Week 6 Summary - RAG
We are back in office after two weeks of vacation. We have now completed five weeks, and have three weeks remaining. When we left for vacation two weeks ago, we had accomplished the following:
- Deployed backend server to Microsoft Azure App Service in the cloud.
- Configured the API and set up connections to Azure Storage account for temporary storage of the audio files. Also made sure that each device is playing its corresponding audio files, leveraging the opportunity for usage on different devices simultaneously.
- Changed the OpenAI API-keys from “our own” to Azure’s resources through Azure Key Vault.
- Successfully managed to build the frontend client locally as an APK-file for Android devices to download and build the app without having to go through Google Play. This app will then communicate with the online server through the Azure API. We will need an Apple Developer Account to be able to proceed with this task on iPhone.
- Identified and erased as many bugs as possible.
Coming into week 6, with the Translation feature and Community Guide feature completed, we wanted to focus on the last remaining task - the RAG functionality for storing and analyzing the conversations. The goal of this feature is for the admin of the app (for instance the local manager of a Red Cross branch) to be able to keep statistics and analyze the conversational data in order to identify expressed needs and structural barriers, aiding in project evaluation and mapping to improve the operations. This will be done using the RAG (Retrieval-Augmented Generation) technique. In summary, RAG works by storing conversations as vectors, querying a vector database to retrieve relevant conversations, generating a response using a language model, and delivering the response to the user as an answer to the question, based on the context from the stored data. How GDPR, acceptance of terms, and how AI can be applied to identify and anonymize private data in the conversations, is something we will come back to and put focus on later.
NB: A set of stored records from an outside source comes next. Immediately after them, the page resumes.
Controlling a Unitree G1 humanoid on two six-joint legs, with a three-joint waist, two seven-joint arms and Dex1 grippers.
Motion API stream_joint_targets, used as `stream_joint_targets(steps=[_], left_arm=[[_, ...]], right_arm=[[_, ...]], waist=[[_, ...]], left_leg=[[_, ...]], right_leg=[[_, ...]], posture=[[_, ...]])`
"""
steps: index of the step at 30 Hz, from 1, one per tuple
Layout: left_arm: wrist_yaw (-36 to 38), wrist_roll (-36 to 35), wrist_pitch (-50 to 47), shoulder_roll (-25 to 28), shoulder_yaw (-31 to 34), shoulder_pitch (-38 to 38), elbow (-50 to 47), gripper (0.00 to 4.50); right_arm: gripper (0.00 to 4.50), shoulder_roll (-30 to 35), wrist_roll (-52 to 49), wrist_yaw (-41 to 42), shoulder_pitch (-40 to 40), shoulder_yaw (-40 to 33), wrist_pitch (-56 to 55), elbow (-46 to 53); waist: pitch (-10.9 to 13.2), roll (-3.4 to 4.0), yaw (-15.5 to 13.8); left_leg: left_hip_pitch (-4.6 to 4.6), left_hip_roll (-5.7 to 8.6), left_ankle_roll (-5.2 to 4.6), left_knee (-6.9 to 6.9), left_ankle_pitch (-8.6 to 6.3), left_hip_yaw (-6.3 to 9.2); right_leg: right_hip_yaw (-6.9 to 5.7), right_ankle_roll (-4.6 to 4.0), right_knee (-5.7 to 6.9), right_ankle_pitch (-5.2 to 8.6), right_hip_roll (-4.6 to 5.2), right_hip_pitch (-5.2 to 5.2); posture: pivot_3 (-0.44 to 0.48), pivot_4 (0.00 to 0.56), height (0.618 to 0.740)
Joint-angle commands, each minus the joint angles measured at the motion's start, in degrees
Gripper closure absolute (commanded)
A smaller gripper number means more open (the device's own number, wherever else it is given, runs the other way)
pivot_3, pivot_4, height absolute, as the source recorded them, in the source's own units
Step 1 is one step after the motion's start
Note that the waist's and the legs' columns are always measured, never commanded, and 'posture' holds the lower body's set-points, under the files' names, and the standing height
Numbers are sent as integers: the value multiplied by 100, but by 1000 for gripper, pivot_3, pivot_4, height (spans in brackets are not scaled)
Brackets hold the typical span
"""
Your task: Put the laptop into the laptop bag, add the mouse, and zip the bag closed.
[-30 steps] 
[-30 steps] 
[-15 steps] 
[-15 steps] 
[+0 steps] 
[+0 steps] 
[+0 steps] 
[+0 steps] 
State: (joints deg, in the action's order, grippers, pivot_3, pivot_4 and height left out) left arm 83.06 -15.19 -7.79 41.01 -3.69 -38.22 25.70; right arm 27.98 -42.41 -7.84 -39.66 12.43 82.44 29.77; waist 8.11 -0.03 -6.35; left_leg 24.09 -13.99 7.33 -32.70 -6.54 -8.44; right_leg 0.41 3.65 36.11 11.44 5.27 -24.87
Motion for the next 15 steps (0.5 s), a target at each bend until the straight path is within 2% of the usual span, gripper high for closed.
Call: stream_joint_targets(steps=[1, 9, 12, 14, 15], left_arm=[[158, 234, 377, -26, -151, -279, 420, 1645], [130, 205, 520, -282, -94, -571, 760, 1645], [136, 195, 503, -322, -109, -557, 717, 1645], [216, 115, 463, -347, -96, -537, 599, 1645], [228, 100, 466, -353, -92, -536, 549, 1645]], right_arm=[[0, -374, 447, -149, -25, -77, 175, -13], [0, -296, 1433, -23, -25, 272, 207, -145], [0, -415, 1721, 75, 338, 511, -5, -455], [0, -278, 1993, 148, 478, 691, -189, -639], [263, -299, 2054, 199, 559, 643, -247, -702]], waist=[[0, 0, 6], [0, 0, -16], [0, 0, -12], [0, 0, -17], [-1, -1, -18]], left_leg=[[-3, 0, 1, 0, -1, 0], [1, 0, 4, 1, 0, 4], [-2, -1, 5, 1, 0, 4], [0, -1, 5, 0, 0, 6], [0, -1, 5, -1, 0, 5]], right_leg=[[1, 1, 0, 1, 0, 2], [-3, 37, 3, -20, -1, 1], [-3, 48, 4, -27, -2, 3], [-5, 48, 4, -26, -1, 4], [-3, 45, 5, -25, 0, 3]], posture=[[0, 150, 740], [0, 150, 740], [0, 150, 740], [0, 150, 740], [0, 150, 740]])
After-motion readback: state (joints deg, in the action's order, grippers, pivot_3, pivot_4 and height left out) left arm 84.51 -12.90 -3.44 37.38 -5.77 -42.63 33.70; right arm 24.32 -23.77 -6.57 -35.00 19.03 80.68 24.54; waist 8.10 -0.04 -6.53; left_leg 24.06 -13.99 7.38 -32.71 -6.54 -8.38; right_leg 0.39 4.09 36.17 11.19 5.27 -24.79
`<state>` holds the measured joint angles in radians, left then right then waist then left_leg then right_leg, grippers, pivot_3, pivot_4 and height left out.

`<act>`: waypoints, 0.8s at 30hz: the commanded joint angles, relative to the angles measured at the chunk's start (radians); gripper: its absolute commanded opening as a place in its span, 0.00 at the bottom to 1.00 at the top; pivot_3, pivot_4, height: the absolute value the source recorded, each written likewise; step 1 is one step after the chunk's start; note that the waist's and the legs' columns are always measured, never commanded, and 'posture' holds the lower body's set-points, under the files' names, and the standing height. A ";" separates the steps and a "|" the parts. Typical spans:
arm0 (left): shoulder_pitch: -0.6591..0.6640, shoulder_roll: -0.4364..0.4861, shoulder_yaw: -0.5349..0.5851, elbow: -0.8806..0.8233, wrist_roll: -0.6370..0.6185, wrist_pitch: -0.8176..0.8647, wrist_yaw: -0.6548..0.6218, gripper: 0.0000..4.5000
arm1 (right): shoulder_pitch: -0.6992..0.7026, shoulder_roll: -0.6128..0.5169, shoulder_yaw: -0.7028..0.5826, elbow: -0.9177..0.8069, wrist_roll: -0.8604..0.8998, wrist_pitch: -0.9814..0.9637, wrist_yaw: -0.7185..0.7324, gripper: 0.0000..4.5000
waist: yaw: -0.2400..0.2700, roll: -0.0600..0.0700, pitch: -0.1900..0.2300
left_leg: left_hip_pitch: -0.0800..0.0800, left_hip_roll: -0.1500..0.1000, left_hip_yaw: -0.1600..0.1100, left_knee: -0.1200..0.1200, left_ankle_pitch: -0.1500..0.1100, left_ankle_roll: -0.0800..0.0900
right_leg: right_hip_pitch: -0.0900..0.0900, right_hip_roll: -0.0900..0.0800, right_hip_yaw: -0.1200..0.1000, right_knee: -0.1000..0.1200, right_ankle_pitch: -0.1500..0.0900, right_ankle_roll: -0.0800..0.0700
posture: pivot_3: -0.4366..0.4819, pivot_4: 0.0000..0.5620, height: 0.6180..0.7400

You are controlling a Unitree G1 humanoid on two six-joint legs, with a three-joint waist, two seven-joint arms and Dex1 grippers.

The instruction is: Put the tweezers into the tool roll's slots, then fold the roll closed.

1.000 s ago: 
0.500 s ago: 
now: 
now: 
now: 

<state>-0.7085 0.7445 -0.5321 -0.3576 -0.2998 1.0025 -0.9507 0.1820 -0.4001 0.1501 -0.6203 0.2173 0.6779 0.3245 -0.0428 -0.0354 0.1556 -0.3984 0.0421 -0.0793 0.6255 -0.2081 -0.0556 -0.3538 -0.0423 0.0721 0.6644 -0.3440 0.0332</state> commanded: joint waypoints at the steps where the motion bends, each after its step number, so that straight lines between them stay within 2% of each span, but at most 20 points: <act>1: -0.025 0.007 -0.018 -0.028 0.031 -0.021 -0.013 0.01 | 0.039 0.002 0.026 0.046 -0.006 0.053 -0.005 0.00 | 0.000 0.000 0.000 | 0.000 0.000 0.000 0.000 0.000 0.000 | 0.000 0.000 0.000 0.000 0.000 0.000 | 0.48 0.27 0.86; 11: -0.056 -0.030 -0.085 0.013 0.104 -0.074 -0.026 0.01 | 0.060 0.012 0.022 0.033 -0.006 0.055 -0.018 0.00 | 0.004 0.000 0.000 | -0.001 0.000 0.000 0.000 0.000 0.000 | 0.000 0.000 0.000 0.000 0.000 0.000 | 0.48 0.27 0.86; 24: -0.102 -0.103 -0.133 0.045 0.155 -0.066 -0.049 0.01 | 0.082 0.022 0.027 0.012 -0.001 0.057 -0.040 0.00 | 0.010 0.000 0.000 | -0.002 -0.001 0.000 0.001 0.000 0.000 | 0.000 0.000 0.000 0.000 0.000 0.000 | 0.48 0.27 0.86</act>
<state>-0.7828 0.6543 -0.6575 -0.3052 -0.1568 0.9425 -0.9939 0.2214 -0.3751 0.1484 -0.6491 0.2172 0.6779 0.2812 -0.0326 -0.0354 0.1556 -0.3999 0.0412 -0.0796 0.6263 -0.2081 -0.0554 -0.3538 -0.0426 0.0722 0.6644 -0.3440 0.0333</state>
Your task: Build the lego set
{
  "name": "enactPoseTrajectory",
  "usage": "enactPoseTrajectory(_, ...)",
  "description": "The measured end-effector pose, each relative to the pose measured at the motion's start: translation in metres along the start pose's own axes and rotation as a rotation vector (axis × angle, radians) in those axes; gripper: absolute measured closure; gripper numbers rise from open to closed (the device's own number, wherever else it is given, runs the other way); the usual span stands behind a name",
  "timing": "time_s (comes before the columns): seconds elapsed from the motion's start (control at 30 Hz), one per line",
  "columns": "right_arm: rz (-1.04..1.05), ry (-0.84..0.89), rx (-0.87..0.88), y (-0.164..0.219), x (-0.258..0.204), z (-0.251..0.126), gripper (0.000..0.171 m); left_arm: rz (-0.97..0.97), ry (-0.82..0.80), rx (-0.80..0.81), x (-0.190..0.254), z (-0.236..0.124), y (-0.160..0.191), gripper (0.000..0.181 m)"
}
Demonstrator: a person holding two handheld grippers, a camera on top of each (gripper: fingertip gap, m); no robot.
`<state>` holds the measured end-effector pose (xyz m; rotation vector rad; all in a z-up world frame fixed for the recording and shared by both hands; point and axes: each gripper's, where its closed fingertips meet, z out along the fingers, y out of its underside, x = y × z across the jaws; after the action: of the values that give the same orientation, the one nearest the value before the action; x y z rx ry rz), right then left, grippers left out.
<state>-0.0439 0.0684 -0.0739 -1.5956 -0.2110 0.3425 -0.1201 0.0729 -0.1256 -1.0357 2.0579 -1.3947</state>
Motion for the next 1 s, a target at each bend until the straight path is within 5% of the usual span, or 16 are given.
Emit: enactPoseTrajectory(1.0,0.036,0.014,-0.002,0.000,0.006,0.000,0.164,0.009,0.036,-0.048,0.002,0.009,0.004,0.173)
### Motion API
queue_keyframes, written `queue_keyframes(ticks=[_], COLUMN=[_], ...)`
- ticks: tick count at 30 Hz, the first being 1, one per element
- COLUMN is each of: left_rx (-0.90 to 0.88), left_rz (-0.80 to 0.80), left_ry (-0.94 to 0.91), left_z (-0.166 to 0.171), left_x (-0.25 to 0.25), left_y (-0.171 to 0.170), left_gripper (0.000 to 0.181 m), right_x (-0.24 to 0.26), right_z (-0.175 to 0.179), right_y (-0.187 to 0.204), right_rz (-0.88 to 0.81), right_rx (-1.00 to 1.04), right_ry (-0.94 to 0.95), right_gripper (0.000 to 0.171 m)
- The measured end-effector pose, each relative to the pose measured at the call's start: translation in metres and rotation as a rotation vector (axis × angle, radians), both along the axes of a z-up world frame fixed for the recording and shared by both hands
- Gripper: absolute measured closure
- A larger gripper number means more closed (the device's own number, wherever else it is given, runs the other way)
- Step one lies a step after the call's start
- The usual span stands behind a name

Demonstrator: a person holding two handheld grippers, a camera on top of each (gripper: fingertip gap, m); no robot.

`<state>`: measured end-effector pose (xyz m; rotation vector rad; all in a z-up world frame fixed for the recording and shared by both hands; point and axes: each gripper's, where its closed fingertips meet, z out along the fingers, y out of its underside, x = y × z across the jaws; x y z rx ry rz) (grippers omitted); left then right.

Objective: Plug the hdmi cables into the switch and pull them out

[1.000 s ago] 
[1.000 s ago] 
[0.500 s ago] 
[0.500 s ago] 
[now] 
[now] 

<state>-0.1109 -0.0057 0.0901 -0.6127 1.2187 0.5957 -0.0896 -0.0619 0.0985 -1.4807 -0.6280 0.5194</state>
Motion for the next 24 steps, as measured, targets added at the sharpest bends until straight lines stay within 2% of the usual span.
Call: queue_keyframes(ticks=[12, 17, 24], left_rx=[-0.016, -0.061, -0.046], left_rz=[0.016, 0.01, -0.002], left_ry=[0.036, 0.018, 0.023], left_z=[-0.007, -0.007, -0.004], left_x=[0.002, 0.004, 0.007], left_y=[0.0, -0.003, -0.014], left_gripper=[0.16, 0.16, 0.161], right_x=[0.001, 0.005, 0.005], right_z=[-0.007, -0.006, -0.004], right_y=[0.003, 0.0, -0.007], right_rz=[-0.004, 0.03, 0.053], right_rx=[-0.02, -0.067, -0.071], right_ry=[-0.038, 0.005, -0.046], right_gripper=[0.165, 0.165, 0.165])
At first, we wanted to implement one type of RAG called GraphRAG. GraphRAG is a technique that enhances the retrieval process by leveraging the structure of a graph to improve the relevance and accuracy of the retrieved information. It does this by considering the relationships between different nodes (documents or passages) in the graph and using this information to better match the query with the most relevant documents. This is a technique that we think matches our specific use case best, since we want to gather data from a specific topic over a wide range of vectors. However, the GraphRAG technique comes from very recent research, hence there is very little information and guides on how to implement it. It also requires Python language, and our tech stack is running on Node.js and JavaScript.
During the week, we worked on different approaches on ways to implement the RAG functionality. These approaches included: trying out to use a Function App to run the Python script by calling a separate API, implementing GraphRAG in python, using the LangChain framework to build RAG in both Python and JavaScript, and with the help of different vector databases as ChromaDB, Cosmos and MongoDB. At the end of the week, we managed to successfully implement a fully functional Baseline RAG (i.e. “normal” RAG) by ourselves, without the help of any RAG-framework like LangChain. We felt that this approach was the best for us to learn the most, fully understand the RAG functionality as well as to easily control and manage the RAG pipeline in our code.
How does our RAG pipeline work?
- Store conversations as vectors: Conversations are transformed into numerical vectors using a technique called embedding, which captures the semantic meaning of the text. Each talk is put together as a string, and then sent into OpenAI:s Embedding Model. We get a 1536-dimensional vector in return, that has kept the semantics of the string. Then, this vector is uploaded together with the original string and some additional metadata to our resource in Azure called Cosmos MongoDB vCore - an open-source, document-oriented NoSQL database that stores data in a flexible, JSON-like format. The natively integrated vector database in MongoDB enables us to efficiently store, index, and query high-dimensional vector data that's stored directly in Azure Cosmos DB for MongoDB vCore, along with the original data from which the vector data is created.
- Index the vector database: We have added a Vector Search Index to our collection directly in the MongoDB Shell. We are using the IVF (Inverted File) algorithm, starting with 1 cluster to group the vector data for brute-force search. The similarity is calculated with cosine.
- Query the vector database: When a new query is received, it is also embedded and compared to the stored vectors in the database. This part of the RAG pipeline starts in the new Admin Search Screen of the app, which has a Q&A-chat interface for the admin to be able to ask questions regarding the data, and get LLM-generated responses in return based on the data. When the query is sent, it gets vectorized by OpenAI:s Embedding model. Then we perform a vector search between the query vector and vector storage.
- Retrieve relevant conversations: The most similar vectors (conversations) are retrieved from the database based on their similarity to the query. The number of most relevant vectors is now set to 10, but this is a number we will experiment with.
- Generate a response: The retrieved conversations are used to generate a response using a language model, which can understand and generate human-like text. So from the retrieved vectors, we now extract the original text. This text is sent to OpenAI:s GPT-4 model, together with the question and an instruction for the LLM to follow: “Based on the following information: … Answer this question: …”.
- Deliver the response: The generated response is then delivered to the user.